Amendments from local lawmakers aimed at reducing government regulations on coal mining were passed this weekend as part of an overall budget bill approved by the U.S. House.
Two amendments from Rep. David McKinley, R-W.Va., and a third from Rep. Bill Johnson, R-Ohio, were passed largely along party lines. The measure is now before the U.S. Senate.
Rep. Nick Rahall, D-W.Va., voted in favor of all three amendments - as did McKinley, Johnson and Reps. Shelley Moore Capito, R-W.Va., and Bob Gibbs, R-Ohio.
Rahall was the only member among the group to vote against the overall budget bill, which passed by a vote of 235-189.
"The EPA's action (at Spruce Mine in Logan County) has had a chilling effect on many types of companies, all of which rely on the certainty of the permit process in order to make crucial business planning decisions," McKinley said on the House floor. "Today it happened at Spruce Mine in West Virginia; tomorrow the EPA could pull an existing water permit at a steel mill in Indiana, a chemical plant in Texas, a sewage plant in Iowa. The possibilities are endless and so is the potential for job loss."
McKinley noted before the House that fly ash is locally recycled into drywall and concrete and used in schools, homes and public buildings, and likely "the one housing the EPA."
"If the EPA were allowed to continue with their plan to designate fly ash as a hazardous material, all of these time-tested, energy-saving uses would come to a halt," he told members. "The expense of handling the byproduct would increase logarithmically, and so would our electrical prices.
"By increasing the cost of power, it understandably causes the price of producing American-made products to increase and puts America at a severe disadvantage against our foreign competition."

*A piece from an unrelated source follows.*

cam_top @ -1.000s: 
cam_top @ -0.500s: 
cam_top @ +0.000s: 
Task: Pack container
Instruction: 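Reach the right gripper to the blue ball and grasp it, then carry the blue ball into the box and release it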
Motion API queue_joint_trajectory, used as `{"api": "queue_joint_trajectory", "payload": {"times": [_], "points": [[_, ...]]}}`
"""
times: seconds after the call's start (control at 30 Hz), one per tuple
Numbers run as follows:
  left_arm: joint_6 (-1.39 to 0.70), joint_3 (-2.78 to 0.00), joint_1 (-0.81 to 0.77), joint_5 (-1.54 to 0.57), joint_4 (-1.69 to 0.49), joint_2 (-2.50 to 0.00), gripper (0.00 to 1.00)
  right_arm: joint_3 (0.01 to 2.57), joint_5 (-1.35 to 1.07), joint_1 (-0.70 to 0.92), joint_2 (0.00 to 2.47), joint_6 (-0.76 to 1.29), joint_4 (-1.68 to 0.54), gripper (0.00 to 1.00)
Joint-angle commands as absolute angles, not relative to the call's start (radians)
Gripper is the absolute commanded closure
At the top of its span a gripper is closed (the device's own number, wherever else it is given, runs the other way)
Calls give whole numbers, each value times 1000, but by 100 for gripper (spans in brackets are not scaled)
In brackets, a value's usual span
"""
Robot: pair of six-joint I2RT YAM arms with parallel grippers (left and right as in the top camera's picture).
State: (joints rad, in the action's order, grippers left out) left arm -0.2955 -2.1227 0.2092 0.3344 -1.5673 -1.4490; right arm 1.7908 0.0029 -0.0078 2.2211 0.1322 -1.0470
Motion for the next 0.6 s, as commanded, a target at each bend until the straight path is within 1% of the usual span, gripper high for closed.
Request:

"This proposed sweeping regulatory action would radically alter the definition of a stream as well as how the agency measures material damage outside of the permit area," Johnson said before the House. "To date, the agency has provided no studies, data or support to justify these radical changes.
"Given the complete lack of justification, analysis or rationale for these proposed changes, it can be said that this is a political decision and not one based on science or fact. This flies in the face of the administration's pledge to base rule-making decisions on science and not on political factors. Furthermore, several states have expressed serious concerns about the need and justification for the proposal."